WHAT THE TASK REQUIRES: Every record below needs to be written out exactly, apart from the pictures.

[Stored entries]
######

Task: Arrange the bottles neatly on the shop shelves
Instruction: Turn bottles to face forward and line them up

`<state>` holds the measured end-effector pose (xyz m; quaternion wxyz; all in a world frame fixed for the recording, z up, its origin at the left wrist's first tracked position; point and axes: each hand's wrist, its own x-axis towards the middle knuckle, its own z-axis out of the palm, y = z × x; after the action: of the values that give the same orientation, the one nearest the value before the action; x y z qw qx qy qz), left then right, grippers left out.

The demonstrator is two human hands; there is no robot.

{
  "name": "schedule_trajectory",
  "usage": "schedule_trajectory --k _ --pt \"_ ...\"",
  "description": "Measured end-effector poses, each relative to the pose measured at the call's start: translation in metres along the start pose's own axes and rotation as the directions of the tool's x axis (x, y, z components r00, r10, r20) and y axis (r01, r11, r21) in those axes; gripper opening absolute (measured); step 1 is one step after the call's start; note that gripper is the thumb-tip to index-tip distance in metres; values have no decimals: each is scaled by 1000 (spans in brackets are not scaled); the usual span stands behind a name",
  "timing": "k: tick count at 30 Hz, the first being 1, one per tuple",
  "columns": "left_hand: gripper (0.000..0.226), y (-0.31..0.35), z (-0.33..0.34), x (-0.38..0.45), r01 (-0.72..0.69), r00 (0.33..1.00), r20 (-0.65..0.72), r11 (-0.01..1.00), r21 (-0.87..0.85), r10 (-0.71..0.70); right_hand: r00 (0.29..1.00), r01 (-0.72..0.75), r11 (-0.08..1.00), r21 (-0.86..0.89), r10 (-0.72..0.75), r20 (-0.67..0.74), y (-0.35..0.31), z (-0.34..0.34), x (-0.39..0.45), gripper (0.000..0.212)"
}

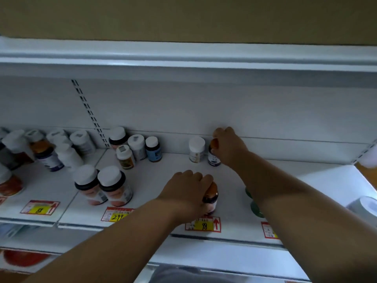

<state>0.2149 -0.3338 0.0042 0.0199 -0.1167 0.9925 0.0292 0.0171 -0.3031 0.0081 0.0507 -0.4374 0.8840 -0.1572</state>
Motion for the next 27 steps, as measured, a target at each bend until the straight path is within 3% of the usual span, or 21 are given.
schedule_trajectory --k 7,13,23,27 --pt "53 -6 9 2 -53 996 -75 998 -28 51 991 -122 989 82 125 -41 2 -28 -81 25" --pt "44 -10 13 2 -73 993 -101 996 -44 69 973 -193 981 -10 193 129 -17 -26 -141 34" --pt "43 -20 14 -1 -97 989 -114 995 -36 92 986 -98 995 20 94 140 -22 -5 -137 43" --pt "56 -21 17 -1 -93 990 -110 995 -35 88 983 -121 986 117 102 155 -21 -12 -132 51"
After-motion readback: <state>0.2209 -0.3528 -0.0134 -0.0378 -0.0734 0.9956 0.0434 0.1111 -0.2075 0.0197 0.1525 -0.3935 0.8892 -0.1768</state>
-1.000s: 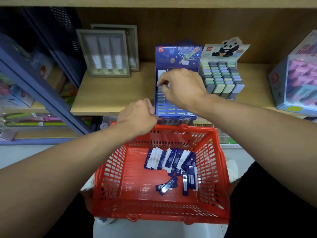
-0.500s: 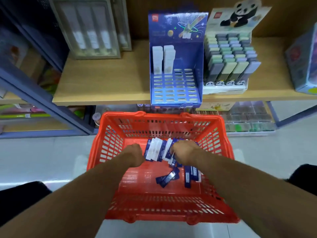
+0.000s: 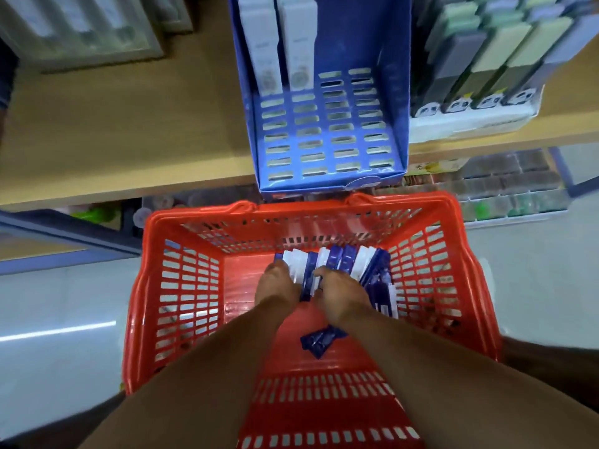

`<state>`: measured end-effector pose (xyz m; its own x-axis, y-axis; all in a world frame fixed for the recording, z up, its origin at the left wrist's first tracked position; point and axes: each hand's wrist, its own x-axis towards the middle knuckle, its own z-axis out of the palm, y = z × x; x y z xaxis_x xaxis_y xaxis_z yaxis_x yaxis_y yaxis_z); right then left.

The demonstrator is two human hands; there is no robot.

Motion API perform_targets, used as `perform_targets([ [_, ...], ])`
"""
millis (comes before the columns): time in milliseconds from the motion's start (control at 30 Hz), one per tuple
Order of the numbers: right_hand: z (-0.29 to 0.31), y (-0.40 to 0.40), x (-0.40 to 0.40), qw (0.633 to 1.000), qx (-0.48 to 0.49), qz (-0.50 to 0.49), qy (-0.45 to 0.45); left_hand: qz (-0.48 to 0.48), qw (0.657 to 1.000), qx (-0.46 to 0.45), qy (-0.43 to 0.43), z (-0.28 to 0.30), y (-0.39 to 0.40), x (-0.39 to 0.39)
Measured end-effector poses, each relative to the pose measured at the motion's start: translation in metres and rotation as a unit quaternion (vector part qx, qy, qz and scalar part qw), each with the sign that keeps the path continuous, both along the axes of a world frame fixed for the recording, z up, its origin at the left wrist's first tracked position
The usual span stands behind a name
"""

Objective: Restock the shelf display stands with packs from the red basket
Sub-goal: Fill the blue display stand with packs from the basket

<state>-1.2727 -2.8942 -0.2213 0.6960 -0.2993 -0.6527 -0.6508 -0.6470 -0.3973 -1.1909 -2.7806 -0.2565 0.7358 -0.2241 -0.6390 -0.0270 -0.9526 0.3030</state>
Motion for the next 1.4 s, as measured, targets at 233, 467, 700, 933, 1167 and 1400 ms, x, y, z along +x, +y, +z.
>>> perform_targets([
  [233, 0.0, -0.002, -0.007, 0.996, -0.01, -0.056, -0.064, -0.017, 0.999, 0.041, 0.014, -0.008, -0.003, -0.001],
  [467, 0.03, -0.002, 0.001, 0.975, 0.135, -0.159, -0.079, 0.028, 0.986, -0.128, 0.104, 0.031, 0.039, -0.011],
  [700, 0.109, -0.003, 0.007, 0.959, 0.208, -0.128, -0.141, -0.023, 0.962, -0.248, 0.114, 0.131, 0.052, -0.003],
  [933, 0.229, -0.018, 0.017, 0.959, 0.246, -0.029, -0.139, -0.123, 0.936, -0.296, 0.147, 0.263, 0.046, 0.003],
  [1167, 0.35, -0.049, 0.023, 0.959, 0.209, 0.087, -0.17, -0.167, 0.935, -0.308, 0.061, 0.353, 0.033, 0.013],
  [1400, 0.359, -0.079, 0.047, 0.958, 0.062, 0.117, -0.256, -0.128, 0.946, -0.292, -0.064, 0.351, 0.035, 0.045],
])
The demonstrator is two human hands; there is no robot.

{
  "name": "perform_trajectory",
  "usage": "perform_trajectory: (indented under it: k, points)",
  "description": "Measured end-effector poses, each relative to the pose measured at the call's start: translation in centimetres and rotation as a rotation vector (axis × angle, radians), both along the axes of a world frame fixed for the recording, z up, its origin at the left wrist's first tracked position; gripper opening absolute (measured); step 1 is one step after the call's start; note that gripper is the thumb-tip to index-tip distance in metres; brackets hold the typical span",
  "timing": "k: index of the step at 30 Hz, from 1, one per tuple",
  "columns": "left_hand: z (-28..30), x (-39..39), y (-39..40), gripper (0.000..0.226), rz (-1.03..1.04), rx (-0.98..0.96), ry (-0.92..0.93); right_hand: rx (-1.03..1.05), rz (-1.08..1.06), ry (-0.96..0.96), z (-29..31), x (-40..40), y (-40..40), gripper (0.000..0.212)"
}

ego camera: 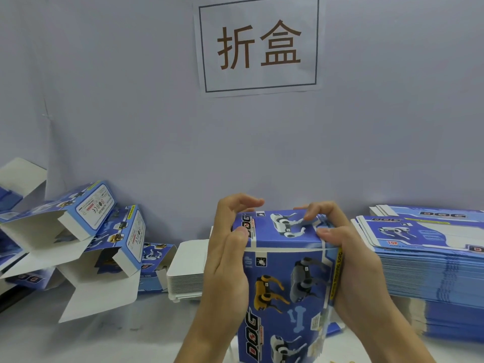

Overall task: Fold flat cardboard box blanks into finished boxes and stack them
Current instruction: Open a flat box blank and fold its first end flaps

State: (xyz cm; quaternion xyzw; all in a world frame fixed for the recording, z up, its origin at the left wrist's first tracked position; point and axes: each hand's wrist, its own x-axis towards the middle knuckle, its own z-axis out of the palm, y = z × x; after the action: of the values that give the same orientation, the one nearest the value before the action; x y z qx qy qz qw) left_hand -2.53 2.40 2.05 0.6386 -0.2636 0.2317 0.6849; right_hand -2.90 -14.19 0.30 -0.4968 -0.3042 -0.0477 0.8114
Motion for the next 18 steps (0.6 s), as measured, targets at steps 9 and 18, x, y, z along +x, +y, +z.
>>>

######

PROBLEM SOLUTION:
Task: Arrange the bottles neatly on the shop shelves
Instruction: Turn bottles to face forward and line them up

`<state>` holds the measured end-effector pose (xyz m; quaternion wxyz; all in a world frame fixed for the recording, z up, its origin at the left wrist's first tracked position; point and axes: each hand's wrist, its own x-axis towards the middle knuckle, its own z-axis out of the palm, y = z × x; after the action: of the values that give the same orientation, the one nearest the value before the action; x y z qw qx qy qz), left then right, grippers left out.

The demonstrator is two human hands; there is no robot.

{
  "name": "schedule_trajectory",
  "usage": "schedule_trajectory --k _ --pt \"_ ...\"",
  "description": "Measured end-effector poses, each relative to the pose measured at the call's start: translation in metres along the start pose's own axes and rotation as the directions of the tool's x axis (x, y, z components r00, r10, r20) and y axis (r01, r11, r21) in those axes; gripper opening absolute (measured); step 1 is one step after the call's start; note that gripper is the thumb-tip to index-tip distance in metres; values have no decimals: each is scaled by 1000 (spans in brackets are not scaled); the usual span stands behind a name",
  "timing": "k: tick count at 30 Hz, the first being 1, one per tuple",
  "columns": "left_hand: gripper (0.000..0.226), y (-0.31..0.35), z (-0.33..0.34), x (-0.38..0.45), r01 (-0.72..0.69), r00 (0.33..1.00), r20 (-0.65..0.72), r11 (-0.01..1.00), r21 (-0.87..0.85), r10 (-0.71..0.70); right_hand: r00 (0.29..1.00), r01 (-0.72..0.75), r11 (-0.08..1.00), r21 (-0.86..0.89), r10 (-0.72..0.75), r20 (-0.67..0.74), y (-0.35..0.31), z (-0.34..0.34), x (-0.39..0.45), gripper (0.000..0.212)"
}


<state>0.2149 -0.3338 0.0042 0.0199 -0.1167 0.9925 0.0292 0.0171 -0.3031 0.0081 0.0507 -0.4374 0.8840 -0.1572</state>
Motion for the next 27 steps, as measured, a target at each bend until the straight path is within 3% of the usual span, or 21 are given.
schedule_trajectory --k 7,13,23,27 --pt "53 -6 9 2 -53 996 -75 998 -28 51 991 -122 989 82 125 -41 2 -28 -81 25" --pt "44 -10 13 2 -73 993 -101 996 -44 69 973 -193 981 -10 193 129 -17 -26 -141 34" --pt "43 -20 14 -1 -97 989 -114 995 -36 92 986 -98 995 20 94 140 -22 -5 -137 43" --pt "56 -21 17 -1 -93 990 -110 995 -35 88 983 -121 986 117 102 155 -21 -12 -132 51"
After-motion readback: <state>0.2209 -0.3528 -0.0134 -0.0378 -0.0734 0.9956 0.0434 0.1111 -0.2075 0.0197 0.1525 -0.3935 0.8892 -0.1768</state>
-1.000s: 
-0.500s: 
+0.000s: 

`<state>`: measured end-effector pose (xyz m; its own x-axis, y-axis; all in a world frame fixed for the recording, z up, its origin at the left wrist's first tracked position; point and axes: each hand's wrist, its own x-axis towards the middle knuckle, its own z-axis out of the palm, y = z × x; x y z xaxis_x xaxis_y xaxis_z yaxis_x yaxis_y yaxis_z); right then left.

The demonstrator is two human hands; there is no robot.

Motion API perform_targets, used as `perform_targets([ [_, ...], ])`
"""
millis (comes before the columns): time in milliseconds from the motion's start (control at 30 Hz), one per tuple
Order of the numbers: right_hand: z (-0.29 to 0.31), y (-0.40 to 0.40), x (-0.40 to 0.40), qw (0.633 to 1.000), qx (-0.48 to 0.49), qz (-0.50 to 0.49), qy (-0.45 to 0.45); left_hand: qz (-0.48 to 0.48), qw (0.657 to 1.000), qx (-0.46 to 0.45), qy (-0.43 to 0.43), z (-0.28 to 0.30), y (-0.39 to 0.40), x (-0.39 to 0.39)
Measured end-effector poses, each relative to the pose measured at the motion's start: translation in metres and rotation as a unit quaternion (vector part qx, qy, qz and scalar part qw), each with the sign that keeps the path continuous, both along the axes of a world frame fixed for the recording, z up, its origin at the left wrist's first tracked position
The usual span stands behind a name
"""

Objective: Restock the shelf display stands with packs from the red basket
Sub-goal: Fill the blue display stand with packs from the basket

<state>-1.2727 -2.8942 -0.2213 0.6960 -0.2993 -0.6527 -0.6508 -0.6470 -0.3973 -1.1909 -2.7806 -0.2565 0.7358 -0.2241 -0.6390 -0.0270 -0.9526 0.3030</state>
Motion for the next 1.4 s, as measured, targets at 233, 467, 700, 933, 1167 and 1400 ms, x, y, z along +x, +y, +z.
>>> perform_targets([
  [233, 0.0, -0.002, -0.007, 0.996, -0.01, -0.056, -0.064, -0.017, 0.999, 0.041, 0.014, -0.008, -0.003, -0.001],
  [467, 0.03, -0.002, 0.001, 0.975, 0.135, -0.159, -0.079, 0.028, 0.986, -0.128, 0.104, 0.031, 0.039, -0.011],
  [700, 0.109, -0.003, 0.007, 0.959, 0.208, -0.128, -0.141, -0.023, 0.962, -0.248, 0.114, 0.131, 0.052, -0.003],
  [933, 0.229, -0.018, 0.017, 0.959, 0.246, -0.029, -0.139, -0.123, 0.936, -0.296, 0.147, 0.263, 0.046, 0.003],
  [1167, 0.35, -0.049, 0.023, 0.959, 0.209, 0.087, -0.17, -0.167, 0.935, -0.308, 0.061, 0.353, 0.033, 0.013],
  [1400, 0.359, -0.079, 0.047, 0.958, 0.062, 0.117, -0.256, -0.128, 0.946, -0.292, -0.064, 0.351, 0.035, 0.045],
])
The demonstrator is two human hands; there is no robot.

{
  "name": "perform_trajectory",
  "usage": "perform_trajectory: (indented under it: k, points)",
  "description": "Measured end-effector poses, each relative to the pose measured at the call's start: translation in centimetres and rotation as a rotation vector (axis × angle, radians), both along the axes of a world frame fixed for the recording, z up, its origin at the left wrist's first tracked position; gripper opening absolute (measured); step 1 is one step after the call's start; note that gripper is the thumb-tip to index-tip distance in metres; brackets hold the typical span",
  "timing": "k: index of the step at 30 Hz, from 1, one per tuple",
  "columns": "left_hand: z (-28..30), x (-39..39), y (-39..40), gripper (0.000..0.226), rz (-1.03..1.04), rx (-0.98..0.96), ry (-0.92..0.93); right_hand: rx (-1.03..1.05), rz (-1.08..1.06), ry (-0.96..0.96), z (-29..31), x (-40..40), y (-40..40), gripper (0.000..0.212)"
}

ego camera: 

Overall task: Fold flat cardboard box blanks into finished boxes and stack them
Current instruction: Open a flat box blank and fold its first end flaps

State: (xyz cm; quaternion xyzw; all in a world frame fixed for the recording, z up, its origin at the left wrist's first tracked position; point and axes: each hand's wrist, its own x-axis towards the middle knuckle, its own z-axis out of the palm, y = z × x; after the action: of the values that give the same orientation, the one nearest the value before the action; x y z qx qy qz qw) left_hand -2.53 2.40 2.05 0.6386 -0.2636 0.2317 0.6849; right_hand -2.90 -14.19 0.30 -0.4968 -0.3042 -0.0477 0.8114
Motion for the next 18 steps (0.6 s), as measured, targets at steps 9 and 18, x, y, z along +x, +y, +z.
>>>

This response is now finished.